BEGIN Records to use

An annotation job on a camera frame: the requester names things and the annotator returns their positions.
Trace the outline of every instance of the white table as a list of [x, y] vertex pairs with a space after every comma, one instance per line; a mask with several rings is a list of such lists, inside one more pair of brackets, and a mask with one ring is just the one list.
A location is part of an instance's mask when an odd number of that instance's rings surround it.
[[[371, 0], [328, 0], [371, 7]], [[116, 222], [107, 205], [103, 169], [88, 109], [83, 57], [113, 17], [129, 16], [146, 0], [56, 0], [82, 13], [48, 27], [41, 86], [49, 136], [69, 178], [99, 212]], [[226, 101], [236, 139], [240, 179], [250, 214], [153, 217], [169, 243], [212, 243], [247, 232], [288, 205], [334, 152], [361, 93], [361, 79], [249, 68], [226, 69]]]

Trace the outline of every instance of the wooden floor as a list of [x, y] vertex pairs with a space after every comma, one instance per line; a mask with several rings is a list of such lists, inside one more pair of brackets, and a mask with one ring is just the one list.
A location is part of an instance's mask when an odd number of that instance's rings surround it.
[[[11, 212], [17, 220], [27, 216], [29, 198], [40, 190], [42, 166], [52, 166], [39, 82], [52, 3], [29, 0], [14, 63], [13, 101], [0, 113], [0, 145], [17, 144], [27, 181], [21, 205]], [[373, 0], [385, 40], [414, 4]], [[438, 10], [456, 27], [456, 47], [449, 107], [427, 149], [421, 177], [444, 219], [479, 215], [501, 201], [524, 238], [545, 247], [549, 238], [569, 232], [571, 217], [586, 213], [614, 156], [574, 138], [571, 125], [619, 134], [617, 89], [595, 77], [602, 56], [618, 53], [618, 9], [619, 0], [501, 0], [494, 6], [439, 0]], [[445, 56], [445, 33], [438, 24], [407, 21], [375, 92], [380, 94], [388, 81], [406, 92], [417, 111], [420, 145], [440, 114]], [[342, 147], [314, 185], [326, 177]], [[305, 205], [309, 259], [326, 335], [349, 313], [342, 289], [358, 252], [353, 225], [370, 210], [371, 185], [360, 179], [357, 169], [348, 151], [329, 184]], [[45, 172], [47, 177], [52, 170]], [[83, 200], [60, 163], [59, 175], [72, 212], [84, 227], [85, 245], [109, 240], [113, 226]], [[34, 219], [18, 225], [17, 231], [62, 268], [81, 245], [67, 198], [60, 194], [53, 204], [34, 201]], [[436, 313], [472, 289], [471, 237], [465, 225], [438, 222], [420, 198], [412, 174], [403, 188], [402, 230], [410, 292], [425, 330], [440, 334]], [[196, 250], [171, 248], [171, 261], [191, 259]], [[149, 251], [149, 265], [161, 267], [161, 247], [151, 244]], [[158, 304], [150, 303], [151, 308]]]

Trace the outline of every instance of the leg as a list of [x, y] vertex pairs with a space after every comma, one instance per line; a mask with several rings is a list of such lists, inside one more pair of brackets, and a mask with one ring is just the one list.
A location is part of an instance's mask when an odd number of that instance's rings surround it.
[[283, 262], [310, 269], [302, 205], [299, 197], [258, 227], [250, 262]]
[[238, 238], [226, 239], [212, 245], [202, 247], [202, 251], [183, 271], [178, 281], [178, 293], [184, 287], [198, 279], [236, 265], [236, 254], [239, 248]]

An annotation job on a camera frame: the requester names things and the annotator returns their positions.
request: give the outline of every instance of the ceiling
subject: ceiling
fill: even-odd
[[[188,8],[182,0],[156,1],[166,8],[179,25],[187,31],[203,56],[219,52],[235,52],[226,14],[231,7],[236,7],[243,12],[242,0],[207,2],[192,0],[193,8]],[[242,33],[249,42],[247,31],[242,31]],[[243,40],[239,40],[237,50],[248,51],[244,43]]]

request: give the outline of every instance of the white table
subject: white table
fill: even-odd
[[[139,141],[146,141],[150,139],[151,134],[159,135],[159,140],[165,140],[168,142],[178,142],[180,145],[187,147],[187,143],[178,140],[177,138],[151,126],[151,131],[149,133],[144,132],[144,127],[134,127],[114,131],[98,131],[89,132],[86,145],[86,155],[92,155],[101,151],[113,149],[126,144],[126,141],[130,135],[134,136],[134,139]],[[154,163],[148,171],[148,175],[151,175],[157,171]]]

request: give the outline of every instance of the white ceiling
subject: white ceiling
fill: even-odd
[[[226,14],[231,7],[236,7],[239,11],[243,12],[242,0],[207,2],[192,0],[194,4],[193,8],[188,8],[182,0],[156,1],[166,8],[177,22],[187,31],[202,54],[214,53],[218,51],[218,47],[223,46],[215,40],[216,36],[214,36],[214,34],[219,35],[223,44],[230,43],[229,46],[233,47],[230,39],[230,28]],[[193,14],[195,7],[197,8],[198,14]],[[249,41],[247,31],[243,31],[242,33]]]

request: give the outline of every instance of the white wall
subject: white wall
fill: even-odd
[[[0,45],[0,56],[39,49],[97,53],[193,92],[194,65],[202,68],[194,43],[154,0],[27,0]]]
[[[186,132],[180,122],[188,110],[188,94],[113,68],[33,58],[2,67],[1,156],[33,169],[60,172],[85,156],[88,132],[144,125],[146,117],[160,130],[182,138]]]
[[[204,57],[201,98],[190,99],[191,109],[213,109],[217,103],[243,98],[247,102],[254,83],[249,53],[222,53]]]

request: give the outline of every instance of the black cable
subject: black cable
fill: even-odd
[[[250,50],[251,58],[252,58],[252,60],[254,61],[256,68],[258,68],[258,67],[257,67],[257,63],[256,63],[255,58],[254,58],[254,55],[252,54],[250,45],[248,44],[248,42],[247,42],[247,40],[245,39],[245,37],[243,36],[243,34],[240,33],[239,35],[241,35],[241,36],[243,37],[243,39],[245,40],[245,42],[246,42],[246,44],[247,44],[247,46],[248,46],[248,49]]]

END Records to use

__Exercise requirements__: Your task is to restate every record exactly.

__Result of this task__:
An annotation job on a camera frame: the requester names things and the annotator returns their positions.
Trace the outline of every instance of the white table as a list of [x, y] vertex pairs with a space after every comma, one instance per line; a mask with several rings is a list of such lists, inside one more pair of brackets, and a mask with one ring is just the one list.
A location is part of an instance's mask when an odd number of that instance's rings surround it.
[[[371, 0], [328, 0], [371, 7]], [[116, 222], [107, 205], [103, 169], [88, 109], [83, 57], [113, 17], [129, 16], [146, 0], [56, 0], [82, 13], [48, 27], [41, 86], [49, 136], [69, 178], [99, 212]], [[226, 101], [236, 139], [240, 179], [250, 214], [153, 217], [169, 243], [212, 243], [247, 232], [288, 205], [334, 152], [361, 93], [361, 79], [249, 68], [226, 69]]]

Trace the outline of every instance of the wooden floor as a list of [x, y] vertex pairs with a space after every comma, one instance per line; a mask with several rings is a list of such lists, inside one more pair of brackets, and a mask with one ring is just the one list.
A location is part of an instance's mask when an odd number of that instance's rings surround it.
[[[11, 212], [17, 220], [27, 216], [29, 198], [40, 190], [42, 166], [52, 166], [39, 82], [52, 3], [29, 0], [14, 63], [13, 101], [0, 113], [0, 145], [17, 144], [27, 181], [21, 205]], [[373, 0], [385, 40], [414, 4]], [[438, 10], [456, 27], [456, 47], [449, 107], [427, 149], [421, 177], [444, 219], [479, 215], [501, 201], [524, 238], [545, 247], [549, 238], [569, 232], [571, 217], [586, 213], [614, 156], [574, 138], [571, 125], [619, 134], [617, 89], [595, 77], [602, 56], [618, 53], [618, 9], [619, 0], [501, 0], [494, 6], [439, 0]], [[445, 56], [445, 33], [438, 24], [407, 21], [375, 92], [380, 94], [388, 81], [406, 92], [417, 111], [420, 145], [440, 114]], [[342, 147], [314, 185], [326, 177]], [[305, 205], [309, 259], [326, 335], [349, 313], [342, 289], [358, 252], [353, 225], [370, 210], [371, 185], [360, 179], [357, 169], [348, 151], [329, 184]], [[45, 172], [47, 177], [52, 170]], [[83, 200], [60, 163], [59, 175], [72, 212], [84, 227], [85, 245], [109, 240], [113, 226]], [[34, 219], [18, 225], [17, 231], [62, 268], [81, 245], [67, 198], [60, 194], [53, 204], [34, 201]], [[436, 313], [472, 289], [471, 237], [465, 225], [438, 222], [420, 198], [412, 174], [403, 188], [402, 230], [410, 292], [425, 330], [440, 334]], [[196, 250], [171, 248], [171, 261], [191, 259]], [[149, 251], [149, 265], [161, 267], [161, 247], [151, 244]], [[158, 304], [150, 303], [151, 308]]]

Trace the outline of every instance of the leg as a list of [x, y] vertex pairs with a space after every comma, one instance per line; a mask with several rings is a list of such lists, inside one more pair of brackets, and a mask with one ring is just the one list.
A location is part of an instance's mask when an odd number of that instance's rings surround it.
[[283, 262], [310, 269], [302, 205], [299, 197], [258, 227], [250, 262]]
[[238, 238], [226, 239], [212, 245], [202, 247], [202, 251], [183, 271], [178, 281], [178, 293], [184, 287], [198, 279], [236, 265], [236, 254], [239, 248]]

An annotation job on a camera frame: the requester names things and the annotator returns their positions.
request: give the outline of every instance of the ceiling
subject: ceiling
fill: even-odd
[[[188,8],[182,0],[156,1],[166,8],[179,25],[187,31],[203,56],[219,52],[235,52],[226,14],[231,7],[236,7],[243,12],[242,0],[207,2],[192,0],[193,8]],[[242,33],[249,42],[247,31],[242,31]],[[243,40],[239,40],[237,50],[248,51],[244,43]]]

request: give the outline of every instance of the white table
subject: white table
fill: even-odd
[[[139,141],[146,141],[150,139],[151,134],[159,135],[159,140],[165,140],[168,142],[178,142],[180,145],[187,147],[187,143],[178,140],[177,138],[151,126],[151,131],[149,133],[144,132],[144,127],[134,127],[114,131],[98,131],[89,132],[86,145],[86,155],[92,155],[101,151],[113,149],[126,144],[126,141],[130,135],[134,136],[134,139]],[[154,163],[148,171],[148,175],[151,175],[157,171]]]

request: give the outline of every instance of the white ceiling
subject: white ceiling
fill: even-odd
[[[226,14],[231,7],[236,7],[239,11],[243,12],[242,0],[207,2],[192,0],[194,4],[193,8],[188,8],[182,0],[156,1],[166,8],[177,22],[187,31],[202,54],[214,53],[218,51],[218,47],[223,46],[215,40],[216,36],[214,36],[214,34],[219,35],[223,44],[230,43],[229,46],[233,47],[230,39],[230,28]],[[193,14],[195,7],[197,8],[198,14]],[[249,41],[247,31],[243,31],[242,33]]]

request: give the outline of every instance of the white wall
subject: white wall
fill: even-odd
[[[0,45],[0,56],[39,49],[97,53],[193,92],[194,65],[202,68],[194,43],[154,0],[27,0]]]
[[[186,132],[180,122],[188,110],[188,94],[113,68],[33,58],[2,67],[1,156],[33,169],[60,172],[85,156],[88,132],[144,125],[146,117],[160,130],[182,138]]]
[[[204,57],[201,98],[190,99],[191,109],[213,109],[217,103],[243,98],[247,102],[254,83],[249,53],[222,53]]]

request: give the outline of every instance of the black cable
subject: black cable
fill: even-odd
[[[250,50],[251,58],[252,58],[252,60],[254,61],[256,68],[258,68],[258,67],[257,67],[257,63],[256,63],[255,58],[254,58],[254,55],[252,54],[250,45],[248,44],[248,42],[247,42],[247,40],[245,39],[245,37],[243,36],[243,34],[240,33],[239,35],[241,35],[241,36],[243,37],[243,39],[245,40],[245,42],[246,42],[246,44],[247,44],[247,46],[248,46],[248,49]]]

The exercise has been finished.